Return all the data verbatim but without images.
= Beginning of Section =
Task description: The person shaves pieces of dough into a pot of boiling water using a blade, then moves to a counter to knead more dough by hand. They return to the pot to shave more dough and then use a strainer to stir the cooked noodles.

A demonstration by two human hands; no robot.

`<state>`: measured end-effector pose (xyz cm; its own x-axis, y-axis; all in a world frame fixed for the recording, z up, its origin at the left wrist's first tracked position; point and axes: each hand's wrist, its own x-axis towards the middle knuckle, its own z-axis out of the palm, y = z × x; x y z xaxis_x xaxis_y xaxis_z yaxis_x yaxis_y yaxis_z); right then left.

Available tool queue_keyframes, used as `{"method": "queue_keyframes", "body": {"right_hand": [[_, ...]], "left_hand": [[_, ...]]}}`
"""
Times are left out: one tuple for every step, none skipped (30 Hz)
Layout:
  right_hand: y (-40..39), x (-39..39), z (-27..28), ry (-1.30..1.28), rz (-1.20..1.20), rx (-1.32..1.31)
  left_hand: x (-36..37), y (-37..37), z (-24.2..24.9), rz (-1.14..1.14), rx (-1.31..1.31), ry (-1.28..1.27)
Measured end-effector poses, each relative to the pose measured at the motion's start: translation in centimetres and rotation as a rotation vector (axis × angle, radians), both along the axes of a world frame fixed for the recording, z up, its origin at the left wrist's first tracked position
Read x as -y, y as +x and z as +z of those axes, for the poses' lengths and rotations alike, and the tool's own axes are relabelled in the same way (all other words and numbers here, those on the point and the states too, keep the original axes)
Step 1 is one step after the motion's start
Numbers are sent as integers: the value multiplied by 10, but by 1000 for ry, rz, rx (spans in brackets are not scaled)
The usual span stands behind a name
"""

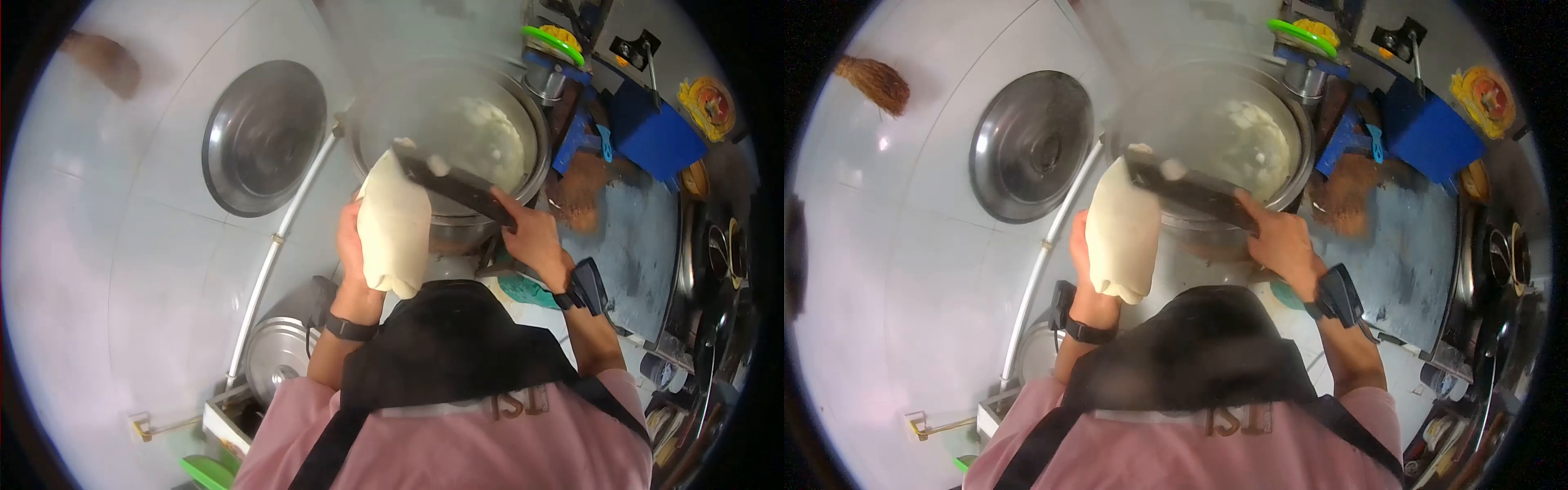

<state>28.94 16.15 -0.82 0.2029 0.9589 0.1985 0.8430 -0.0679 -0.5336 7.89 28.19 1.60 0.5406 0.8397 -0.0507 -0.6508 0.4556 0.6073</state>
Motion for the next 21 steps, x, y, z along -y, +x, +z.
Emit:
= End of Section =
> _Task response_
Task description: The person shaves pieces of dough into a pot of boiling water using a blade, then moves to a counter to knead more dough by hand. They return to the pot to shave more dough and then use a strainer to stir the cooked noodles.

A demonstration by two human hands; no robot.

`<state>`: measured end-effector pose (xyz cm; its own x-axis, y-axis; all in a world frame fixed for the recording, z up, its origin at the left wrist's first tracked position; point and axes: each hand's wrist, its own x-axis towards the middle knuckle, its own z-axis out of the palm, y = z × x; x y z xaxis_x xaxis_y xaxis_z yaxis_x yaxis_y yaxis_z); right then left.

Available tool queue_keyframes, used as `{"method": "queue_keyframes", "body": {"right_hand": [[_, ...]], "left_hand": [[_, ...]]}}`
"""
Times are left out: one tuple for every step, none skipped (30 Hz)
Layout:
  right_hand: y (-40..39), x (-39..39), z (-27..28), ry (-1.30..1.28), rz (-1.20..1.20), rx (-1.32..1.31)
  left_hand: x (-36..37), y (-37..37), z (-24.2..24.9), rz (-1.14..1.14), rx (-1.31..1.31), ry (-1.28..1.27)
Measured end-effector poses, each relative to the pose measured at the motion's start: translation in centimetres and rotation as a rotation vector (axis × angle, radians), both along the axes of a world frame fixed for the recording, z up, its origin at the left wrist's first tracked position
Read x as -y, y as +x and z as +z of those axes, for the poses' lengths and rotations alike, and the tool's own axes are relabelled in the same way (all other words and numbers here, those on the point and the states too, keep the original axes)
Step 1 is one step after the motion's start
Numbers are sent as integers: the value multiplied by 10, but by 1000 for ry, rz, rx (spans in brackets are not scaled)
The usual span stands behind a name
"""


<state>28.94 16.15 -0.82 0.2029 0.9589 0.1985 0.8430 -0.0679 -0.5336 7.89 28.19 1.60 0.5406 0.8397 -0.0507 -0.6508 0.4556 0.6073</state>
Motion for the next 21 steps, x, y, z along -y, +x, +z.
Emit:

There is nothing further to this answer.